Let n be given.
Assume Hn: nat_p n.
Let m be given.
Assume Hm: nat_p m.
Apply nat_ind to the current goal.
We will prove (n * m) * 0 = n * (m * 0).
rewrite the current goal using mul_nat_0R (from left to right) at position 2.
rewrite the current goal using mul_nat_0R (from left to right) at position 2.
An exact proof term for the current goal is (mul_nat_0R (n * m)).
Let k be given.
Assume Hk: nat_p k.
Assume IHk: (n * m) * k = n * (m * k).
We will prove (n * m) * ordsucc k = n * (m * ordsucc k).

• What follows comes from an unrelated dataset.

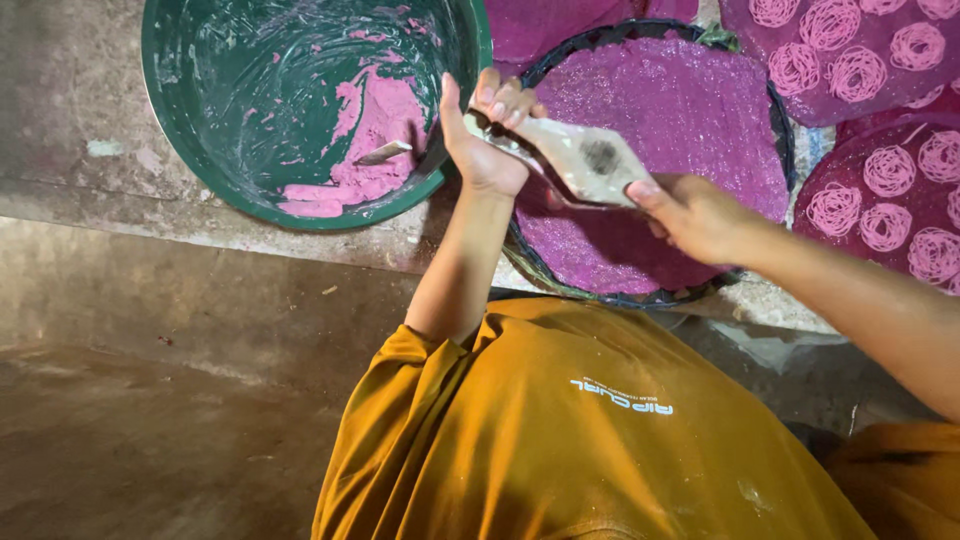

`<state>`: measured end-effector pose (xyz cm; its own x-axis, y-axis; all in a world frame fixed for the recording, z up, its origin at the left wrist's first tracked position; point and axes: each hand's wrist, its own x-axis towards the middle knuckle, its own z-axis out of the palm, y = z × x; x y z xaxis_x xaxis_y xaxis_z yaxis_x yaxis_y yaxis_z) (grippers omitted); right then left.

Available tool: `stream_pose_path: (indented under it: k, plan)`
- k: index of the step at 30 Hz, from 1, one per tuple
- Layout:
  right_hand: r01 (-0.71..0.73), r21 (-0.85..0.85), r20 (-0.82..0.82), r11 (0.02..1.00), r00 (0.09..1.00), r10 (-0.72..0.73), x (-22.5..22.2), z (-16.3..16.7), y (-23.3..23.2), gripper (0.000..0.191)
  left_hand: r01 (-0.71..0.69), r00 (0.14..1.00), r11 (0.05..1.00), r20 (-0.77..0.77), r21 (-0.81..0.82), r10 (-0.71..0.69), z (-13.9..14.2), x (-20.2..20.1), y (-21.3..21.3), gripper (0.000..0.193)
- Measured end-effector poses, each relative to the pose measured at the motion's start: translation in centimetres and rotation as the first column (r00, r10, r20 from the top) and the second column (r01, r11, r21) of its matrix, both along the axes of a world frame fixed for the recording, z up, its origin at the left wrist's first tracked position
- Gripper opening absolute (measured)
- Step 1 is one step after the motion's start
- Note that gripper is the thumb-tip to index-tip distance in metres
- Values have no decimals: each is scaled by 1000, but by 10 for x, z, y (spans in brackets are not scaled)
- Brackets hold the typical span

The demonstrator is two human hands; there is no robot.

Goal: The person repeatedly scoops pink paste into a hand-held extruder and squeezes it through a nozzle to form spiral coils on a purple tray. They refill the extruder from a green bowl and continue extruding until the tray is filled with coils.

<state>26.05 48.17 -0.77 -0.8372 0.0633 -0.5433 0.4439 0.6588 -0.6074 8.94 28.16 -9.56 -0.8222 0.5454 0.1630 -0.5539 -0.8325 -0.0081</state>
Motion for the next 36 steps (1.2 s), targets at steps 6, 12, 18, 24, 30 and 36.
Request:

rewrite the current goal using mul_nat_SR (from left to right).
We will prove n * m + (n * m) * k = n * (m * ordsucc k).
rewrite the current goal using mul_nat_SR (from left to right).
We will prove n * m + (n * m) * k = n * (m + m * k).
rewrite the current goal using mul_add_nat_distrL (from left to right).
We will prove n * m + (n * m) * k = n * m + n * (m * k).
rewrite the current goal using IHk (from left to right).
Use reflexivity.
An exact proof term for the current goal is Hn.
An exact proof term for the current goal is Hm.
An exact proof term for the current goal is (mul_nat_p m Hm k Hk).
An exact proof term for the current goal is Hk.
An exact proof term for the current goal is Hk.